• EXERCISE INSTRUCTIONS
For the data below, restate word for word only the lines from the line containing "item at (312, 32), step" through the line containing "base plate at", both ends included.
##### DATA TO USE #####
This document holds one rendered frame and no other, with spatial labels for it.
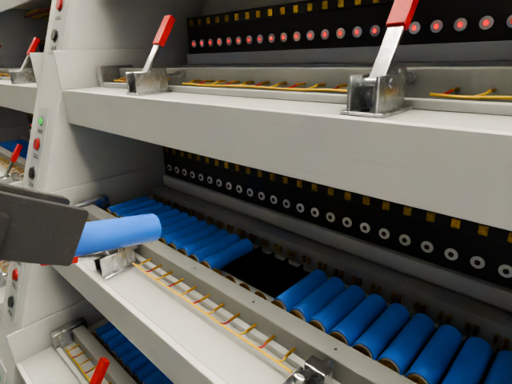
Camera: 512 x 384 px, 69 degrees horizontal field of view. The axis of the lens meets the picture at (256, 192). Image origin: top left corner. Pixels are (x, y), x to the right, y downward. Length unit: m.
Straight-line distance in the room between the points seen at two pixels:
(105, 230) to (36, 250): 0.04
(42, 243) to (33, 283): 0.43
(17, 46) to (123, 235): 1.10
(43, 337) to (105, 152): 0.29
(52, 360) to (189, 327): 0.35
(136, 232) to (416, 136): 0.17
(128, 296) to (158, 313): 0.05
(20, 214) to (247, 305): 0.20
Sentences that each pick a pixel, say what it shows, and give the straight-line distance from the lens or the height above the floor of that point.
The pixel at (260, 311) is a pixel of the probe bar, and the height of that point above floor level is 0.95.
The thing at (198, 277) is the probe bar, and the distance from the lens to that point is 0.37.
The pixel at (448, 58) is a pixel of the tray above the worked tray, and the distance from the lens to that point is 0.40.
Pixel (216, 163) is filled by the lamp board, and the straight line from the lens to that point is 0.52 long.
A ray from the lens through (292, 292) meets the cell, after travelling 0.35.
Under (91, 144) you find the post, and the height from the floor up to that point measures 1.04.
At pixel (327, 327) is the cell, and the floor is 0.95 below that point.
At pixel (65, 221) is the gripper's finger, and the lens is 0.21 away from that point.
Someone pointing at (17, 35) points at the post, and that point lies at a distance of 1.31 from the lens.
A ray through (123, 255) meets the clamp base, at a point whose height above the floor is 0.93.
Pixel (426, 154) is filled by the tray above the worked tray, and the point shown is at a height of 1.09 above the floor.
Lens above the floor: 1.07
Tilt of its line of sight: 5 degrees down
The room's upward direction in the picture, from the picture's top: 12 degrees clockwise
#####
##### DATA TO USE #####
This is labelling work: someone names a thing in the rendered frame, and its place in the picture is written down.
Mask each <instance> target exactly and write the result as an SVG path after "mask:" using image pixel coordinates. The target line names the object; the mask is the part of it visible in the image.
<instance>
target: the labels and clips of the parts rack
#####
##### DATA TO USE #####
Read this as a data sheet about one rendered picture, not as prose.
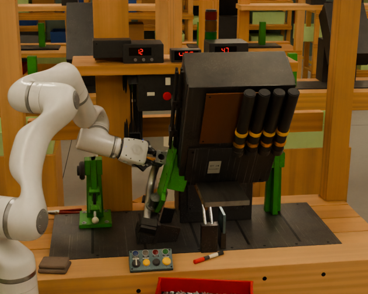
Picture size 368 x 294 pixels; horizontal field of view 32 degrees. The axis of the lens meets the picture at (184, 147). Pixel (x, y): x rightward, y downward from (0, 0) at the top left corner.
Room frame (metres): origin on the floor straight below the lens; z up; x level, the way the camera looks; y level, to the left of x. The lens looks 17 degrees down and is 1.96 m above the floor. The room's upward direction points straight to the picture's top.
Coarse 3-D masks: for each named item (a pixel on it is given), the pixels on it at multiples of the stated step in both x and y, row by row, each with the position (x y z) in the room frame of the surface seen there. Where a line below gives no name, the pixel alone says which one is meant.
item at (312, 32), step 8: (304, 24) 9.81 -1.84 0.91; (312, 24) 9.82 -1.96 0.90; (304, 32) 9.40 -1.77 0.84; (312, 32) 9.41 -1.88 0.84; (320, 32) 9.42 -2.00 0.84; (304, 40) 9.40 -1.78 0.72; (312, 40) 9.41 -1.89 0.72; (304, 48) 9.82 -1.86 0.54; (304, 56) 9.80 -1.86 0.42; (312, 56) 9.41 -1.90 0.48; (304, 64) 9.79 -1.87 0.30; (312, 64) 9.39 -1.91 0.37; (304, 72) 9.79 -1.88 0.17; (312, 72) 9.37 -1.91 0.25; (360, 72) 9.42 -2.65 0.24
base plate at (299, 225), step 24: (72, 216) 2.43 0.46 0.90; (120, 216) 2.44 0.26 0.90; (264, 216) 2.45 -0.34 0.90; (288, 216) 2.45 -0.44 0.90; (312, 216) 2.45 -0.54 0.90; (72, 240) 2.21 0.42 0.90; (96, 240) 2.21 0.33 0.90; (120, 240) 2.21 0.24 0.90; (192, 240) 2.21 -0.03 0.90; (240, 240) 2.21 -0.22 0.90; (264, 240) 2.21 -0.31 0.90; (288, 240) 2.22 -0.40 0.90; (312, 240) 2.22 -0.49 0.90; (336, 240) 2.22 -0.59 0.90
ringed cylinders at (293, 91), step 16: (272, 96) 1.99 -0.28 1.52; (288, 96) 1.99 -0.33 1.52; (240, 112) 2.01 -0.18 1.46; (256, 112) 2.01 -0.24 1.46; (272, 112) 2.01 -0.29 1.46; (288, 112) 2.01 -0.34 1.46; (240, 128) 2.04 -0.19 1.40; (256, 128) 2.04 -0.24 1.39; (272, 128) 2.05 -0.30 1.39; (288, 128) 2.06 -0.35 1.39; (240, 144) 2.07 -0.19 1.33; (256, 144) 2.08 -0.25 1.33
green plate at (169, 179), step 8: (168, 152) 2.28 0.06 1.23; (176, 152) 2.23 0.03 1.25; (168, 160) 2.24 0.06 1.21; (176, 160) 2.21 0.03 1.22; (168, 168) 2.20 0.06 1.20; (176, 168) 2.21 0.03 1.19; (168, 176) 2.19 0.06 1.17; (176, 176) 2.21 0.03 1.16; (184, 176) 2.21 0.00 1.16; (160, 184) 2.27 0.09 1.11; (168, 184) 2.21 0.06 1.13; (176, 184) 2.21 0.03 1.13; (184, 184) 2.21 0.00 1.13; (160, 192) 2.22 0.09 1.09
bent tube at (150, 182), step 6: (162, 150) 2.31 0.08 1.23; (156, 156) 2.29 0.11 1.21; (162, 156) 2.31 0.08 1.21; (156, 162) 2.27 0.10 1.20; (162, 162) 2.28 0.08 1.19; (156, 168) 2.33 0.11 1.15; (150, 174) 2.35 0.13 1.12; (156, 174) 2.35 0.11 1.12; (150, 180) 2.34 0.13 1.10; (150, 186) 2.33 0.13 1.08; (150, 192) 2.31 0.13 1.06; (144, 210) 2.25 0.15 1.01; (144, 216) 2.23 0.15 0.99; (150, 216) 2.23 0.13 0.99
#####
• EXERCISE SOLUTION
item at (312, 32), step 8: (304, 24) 9.81 -1.84 0.91; (312, 24) 9.82 -1.96 0.90; (304, 32) 9.40 -1.77 0.84; (312, 32) 9.41 -1.88 0.84; (320, 32) 9.42 -2.00 0.84; (304, 40) 9.40 -1.78 0.72; (312, 40) 9.41 -1.89 0.72; (304, 48) 9.82 -1.86 0.54; (304, 56) 9.80 -1.86 0.42; (312, 56) 9.41 -1.90 0.48; (304, 64) 9.79 -1.87 0.30; (312, 64) 9.39 -1.91 0.37; (304, 72) 9.79 -1.88 0.17; (312, 72) 9.37 -1.91 0.25; (360, 72) 9.42 -2.65 0.24
base plate at (299, 225), step 24: (72, 216) 2.43 0.46 0.90; (120, 216) 2.44 0.26 0.90; (264, 216) 2.45 -0.34 0.90; (288, 216) 2.45 -0.44 0.90; (312, 216) 2.45 -0.54 0.90; (72, 240) 2.21 0.42 0.90; (96, 240) 2.21 0.33 0.90; (120, 240) 2.21 0.24 0.90; (192, 240) 2.21 -0.03 0.90; (240, 240) 2.21 -0.22 0.90; (264, 240) 2.21 -0.31 0.90; (288, 240) 2.22 -0.40 0.90; (312, 240) 2.22 -0.49 0.90; (336, 240) 2.22 -0.59 0.90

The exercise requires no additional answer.